Task requirements
Examine the data line by line and report how many lines include the word "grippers", with no additional output.

The data
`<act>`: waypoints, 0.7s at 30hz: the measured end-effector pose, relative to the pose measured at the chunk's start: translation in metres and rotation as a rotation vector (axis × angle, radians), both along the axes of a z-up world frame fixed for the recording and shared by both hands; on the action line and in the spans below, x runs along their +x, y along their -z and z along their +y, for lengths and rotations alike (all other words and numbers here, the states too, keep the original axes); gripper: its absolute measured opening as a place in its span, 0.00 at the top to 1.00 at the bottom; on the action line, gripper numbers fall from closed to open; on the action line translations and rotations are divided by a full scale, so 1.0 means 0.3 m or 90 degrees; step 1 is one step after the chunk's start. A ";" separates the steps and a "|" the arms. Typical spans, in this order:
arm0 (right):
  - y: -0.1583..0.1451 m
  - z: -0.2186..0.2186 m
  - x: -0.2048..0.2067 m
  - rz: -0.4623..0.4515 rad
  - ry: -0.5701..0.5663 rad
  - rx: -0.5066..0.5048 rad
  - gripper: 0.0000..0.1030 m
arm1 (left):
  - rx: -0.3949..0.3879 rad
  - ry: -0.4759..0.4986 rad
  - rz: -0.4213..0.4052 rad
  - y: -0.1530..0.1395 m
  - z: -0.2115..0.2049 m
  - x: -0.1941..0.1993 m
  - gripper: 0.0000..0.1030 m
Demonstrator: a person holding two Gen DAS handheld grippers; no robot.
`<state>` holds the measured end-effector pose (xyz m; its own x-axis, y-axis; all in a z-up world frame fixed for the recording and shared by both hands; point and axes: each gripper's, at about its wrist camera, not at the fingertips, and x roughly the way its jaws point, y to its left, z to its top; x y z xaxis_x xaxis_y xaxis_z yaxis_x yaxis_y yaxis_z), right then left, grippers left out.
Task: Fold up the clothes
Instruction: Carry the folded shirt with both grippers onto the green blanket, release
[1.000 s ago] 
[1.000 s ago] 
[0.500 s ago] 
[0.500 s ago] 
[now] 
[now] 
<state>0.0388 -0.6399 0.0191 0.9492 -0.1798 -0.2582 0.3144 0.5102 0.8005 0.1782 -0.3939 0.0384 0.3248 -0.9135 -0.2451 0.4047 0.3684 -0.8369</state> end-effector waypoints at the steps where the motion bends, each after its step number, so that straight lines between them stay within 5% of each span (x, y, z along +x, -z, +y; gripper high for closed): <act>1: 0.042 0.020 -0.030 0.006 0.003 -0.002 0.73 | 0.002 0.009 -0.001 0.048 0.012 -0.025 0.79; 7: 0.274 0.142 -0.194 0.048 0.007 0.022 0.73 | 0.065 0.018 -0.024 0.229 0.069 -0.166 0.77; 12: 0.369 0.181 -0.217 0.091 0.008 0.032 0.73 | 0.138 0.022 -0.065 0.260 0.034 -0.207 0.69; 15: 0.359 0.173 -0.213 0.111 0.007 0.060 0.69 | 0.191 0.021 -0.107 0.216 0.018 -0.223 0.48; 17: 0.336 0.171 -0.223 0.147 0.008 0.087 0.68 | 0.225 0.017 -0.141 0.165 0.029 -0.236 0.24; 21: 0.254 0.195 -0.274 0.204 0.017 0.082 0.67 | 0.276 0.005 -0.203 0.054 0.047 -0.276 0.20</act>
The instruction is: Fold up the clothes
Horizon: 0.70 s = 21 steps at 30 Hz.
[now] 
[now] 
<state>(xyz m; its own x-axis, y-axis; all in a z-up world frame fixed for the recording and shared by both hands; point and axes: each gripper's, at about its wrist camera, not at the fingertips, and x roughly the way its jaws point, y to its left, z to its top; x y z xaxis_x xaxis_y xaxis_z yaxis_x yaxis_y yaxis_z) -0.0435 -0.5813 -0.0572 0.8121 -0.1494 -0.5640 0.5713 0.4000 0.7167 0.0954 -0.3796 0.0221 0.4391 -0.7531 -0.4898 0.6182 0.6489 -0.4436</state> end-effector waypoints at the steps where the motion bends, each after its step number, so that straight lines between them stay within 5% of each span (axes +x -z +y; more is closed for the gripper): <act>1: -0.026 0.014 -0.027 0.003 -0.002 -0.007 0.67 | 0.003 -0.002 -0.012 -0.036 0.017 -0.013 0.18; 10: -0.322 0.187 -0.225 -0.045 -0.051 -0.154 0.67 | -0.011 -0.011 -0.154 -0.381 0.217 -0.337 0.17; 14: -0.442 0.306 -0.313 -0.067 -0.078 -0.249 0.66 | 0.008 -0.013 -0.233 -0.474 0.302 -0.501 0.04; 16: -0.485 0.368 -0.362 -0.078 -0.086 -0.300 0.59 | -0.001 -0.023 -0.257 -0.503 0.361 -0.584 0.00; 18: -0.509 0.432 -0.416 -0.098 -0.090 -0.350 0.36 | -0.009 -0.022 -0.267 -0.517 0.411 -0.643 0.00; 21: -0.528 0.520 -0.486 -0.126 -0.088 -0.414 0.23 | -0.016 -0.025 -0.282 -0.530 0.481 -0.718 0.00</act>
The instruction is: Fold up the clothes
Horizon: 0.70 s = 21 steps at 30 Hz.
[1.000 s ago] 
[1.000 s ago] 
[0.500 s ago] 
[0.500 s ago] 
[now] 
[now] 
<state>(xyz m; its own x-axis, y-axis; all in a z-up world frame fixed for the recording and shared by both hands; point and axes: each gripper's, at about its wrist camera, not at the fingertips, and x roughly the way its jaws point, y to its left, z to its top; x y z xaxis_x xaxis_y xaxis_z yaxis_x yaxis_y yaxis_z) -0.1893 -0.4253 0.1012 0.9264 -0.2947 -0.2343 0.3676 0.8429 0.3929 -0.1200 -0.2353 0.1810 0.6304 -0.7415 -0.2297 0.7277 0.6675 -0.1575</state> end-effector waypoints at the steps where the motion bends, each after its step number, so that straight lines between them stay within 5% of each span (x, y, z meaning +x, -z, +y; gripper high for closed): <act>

Your solution
3